Assigned task
Quote the listing below word for word, stopping after the line that contains "pixel 2 162".

Records for processing
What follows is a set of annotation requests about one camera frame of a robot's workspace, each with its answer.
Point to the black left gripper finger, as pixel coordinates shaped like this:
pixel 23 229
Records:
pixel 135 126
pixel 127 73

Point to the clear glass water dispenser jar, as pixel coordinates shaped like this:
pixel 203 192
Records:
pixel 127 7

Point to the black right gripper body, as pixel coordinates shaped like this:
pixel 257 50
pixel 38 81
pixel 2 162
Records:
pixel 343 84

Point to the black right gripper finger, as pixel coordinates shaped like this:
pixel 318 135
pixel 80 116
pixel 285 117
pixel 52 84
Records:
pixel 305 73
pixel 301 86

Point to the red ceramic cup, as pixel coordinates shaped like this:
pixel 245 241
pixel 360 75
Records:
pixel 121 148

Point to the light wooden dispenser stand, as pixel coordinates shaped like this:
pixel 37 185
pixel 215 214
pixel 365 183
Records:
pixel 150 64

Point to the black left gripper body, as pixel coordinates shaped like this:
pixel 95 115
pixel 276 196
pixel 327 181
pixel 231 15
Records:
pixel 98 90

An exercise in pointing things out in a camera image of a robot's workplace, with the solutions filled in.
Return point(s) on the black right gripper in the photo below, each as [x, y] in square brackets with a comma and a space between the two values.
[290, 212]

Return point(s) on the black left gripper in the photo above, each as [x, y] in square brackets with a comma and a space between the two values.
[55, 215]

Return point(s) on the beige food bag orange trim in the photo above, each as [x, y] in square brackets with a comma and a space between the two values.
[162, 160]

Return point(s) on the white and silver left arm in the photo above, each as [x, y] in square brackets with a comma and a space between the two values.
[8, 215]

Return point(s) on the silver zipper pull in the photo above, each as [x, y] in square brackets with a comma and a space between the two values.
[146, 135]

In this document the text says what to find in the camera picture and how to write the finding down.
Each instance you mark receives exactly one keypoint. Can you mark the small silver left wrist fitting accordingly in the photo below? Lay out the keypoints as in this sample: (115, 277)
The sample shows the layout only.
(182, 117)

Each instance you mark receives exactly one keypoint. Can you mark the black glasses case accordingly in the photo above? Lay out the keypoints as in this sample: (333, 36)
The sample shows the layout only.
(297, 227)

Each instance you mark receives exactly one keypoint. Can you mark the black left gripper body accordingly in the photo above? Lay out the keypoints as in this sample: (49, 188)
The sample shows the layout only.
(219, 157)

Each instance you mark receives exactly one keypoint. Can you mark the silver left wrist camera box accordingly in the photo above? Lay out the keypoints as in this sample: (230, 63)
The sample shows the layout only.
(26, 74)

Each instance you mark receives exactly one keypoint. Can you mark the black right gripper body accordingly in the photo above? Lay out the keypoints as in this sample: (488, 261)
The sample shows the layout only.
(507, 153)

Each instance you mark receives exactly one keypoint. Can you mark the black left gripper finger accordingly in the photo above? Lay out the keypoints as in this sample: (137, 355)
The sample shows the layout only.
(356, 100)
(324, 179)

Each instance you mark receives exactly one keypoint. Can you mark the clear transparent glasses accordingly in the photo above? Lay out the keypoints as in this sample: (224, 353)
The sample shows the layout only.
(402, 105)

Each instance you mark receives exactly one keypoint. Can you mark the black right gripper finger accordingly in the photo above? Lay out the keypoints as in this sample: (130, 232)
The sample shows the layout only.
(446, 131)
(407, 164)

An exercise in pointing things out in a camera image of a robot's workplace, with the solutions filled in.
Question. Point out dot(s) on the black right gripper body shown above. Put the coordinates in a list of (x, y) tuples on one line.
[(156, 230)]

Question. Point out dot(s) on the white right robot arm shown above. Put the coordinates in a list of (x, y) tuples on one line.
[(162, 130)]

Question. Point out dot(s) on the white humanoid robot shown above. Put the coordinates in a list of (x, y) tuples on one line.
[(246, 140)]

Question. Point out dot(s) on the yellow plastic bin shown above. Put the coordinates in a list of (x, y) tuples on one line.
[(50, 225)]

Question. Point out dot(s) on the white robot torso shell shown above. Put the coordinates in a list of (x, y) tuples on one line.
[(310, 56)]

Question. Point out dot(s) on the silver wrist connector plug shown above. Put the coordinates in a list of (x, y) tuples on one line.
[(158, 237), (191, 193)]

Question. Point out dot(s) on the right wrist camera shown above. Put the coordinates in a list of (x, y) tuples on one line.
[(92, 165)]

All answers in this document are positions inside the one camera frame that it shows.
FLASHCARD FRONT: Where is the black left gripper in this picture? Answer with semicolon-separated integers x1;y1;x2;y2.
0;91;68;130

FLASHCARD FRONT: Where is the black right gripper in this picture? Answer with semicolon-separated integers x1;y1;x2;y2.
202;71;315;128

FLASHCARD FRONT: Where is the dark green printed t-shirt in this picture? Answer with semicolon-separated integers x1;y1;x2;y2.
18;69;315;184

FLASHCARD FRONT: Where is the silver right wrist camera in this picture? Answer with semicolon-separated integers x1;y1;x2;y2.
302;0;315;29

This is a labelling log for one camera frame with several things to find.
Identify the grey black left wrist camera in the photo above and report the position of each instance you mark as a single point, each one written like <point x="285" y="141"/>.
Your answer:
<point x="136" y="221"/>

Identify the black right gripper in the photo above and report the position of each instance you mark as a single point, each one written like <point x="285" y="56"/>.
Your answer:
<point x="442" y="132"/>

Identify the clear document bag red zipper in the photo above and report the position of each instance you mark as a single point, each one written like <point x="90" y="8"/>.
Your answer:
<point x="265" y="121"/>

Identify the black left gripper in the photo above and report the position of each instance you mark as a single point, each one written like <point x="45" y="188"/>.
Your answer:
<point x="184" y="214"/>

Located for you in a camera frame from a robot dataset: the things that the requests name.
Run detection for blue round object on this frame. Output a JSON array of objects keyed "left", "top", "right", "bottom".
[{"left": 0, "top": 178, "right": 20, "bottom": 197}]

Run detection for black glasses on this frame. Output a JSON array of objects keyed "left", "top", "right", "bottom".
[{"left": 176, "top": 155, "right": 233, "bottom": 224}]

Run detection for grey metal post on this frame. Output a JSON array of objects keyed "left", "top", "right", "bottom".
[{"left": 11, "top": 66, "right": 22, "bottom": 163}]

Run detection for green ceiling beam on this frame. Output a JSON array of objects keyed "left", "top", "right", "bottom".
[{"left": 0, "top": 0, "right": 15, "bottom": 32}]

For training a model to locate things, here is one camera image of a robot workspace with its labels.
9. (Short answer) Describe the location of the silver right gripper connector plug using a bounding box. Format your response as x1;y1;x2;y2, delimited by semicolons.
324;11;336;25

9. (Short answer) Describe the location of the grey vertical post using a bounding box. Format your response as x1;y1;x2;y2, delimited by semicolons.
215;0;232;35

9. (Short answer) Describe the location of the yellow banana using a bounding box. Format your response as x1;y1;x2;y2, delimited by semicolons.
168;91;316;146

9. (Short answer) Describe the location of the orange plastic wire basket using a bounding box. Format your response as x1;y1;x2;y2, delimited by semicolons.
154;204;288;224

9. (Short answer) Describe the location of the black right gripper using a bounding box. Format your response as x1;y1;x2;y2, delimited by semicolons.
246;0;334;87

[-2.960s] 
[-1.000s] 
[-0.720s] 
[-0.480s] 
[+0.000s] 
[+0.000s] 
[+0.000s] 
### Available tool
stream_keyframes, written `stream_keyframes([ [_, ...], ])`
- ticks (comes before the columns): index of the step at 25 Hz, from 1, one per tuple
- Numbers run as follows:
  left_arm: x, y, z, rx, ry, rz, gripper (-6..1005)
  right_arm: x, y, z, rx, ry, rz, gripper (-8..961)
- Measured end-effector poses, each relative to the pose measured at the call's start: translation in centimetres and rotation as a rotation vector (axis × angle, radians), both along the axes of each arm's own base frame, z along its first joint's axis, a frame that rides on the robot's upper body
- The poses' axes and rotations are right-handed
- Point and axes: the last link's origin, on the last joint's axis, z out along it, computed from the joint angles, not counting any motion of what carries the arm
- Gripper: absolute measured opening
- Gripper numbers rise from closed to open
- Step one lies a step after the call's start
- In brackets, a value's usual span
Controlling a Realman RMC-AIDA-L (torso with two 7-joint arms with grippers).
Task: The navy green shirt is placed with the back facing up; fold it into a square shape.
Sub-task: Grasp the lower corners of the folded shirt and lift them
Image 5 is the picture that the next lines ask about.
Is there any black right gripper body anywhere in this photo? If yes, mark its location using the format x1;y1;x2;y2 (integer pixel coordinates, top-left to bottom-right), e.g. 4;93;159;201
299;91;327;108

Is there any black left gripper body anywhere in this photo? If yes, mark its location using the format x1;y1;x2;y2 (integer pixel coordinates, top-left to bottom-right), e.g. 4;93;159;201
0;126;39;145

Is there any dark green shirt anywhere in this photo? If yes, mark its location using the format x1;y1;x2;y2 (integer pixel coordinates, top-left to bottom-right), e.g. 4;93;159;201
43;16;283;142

Response to the exercise
What follows is a set of annotation requests about one camera frame of a robot's workspace, each with its answer.
Point to the black left gripper finger, as pixel coordinates shaped like this:
pixel 23 229
Records:
pixel 135 126
pixel 127 73

Point to the clear glass water dispenser jar, as pixel coordinates shaped like this:
pixel 203 192
Records:
pixel 127 7

Point to the black right gripper body, as pixel coordinates shaped like this:
pixel 257 50
pixel 38 81
pixel 2 162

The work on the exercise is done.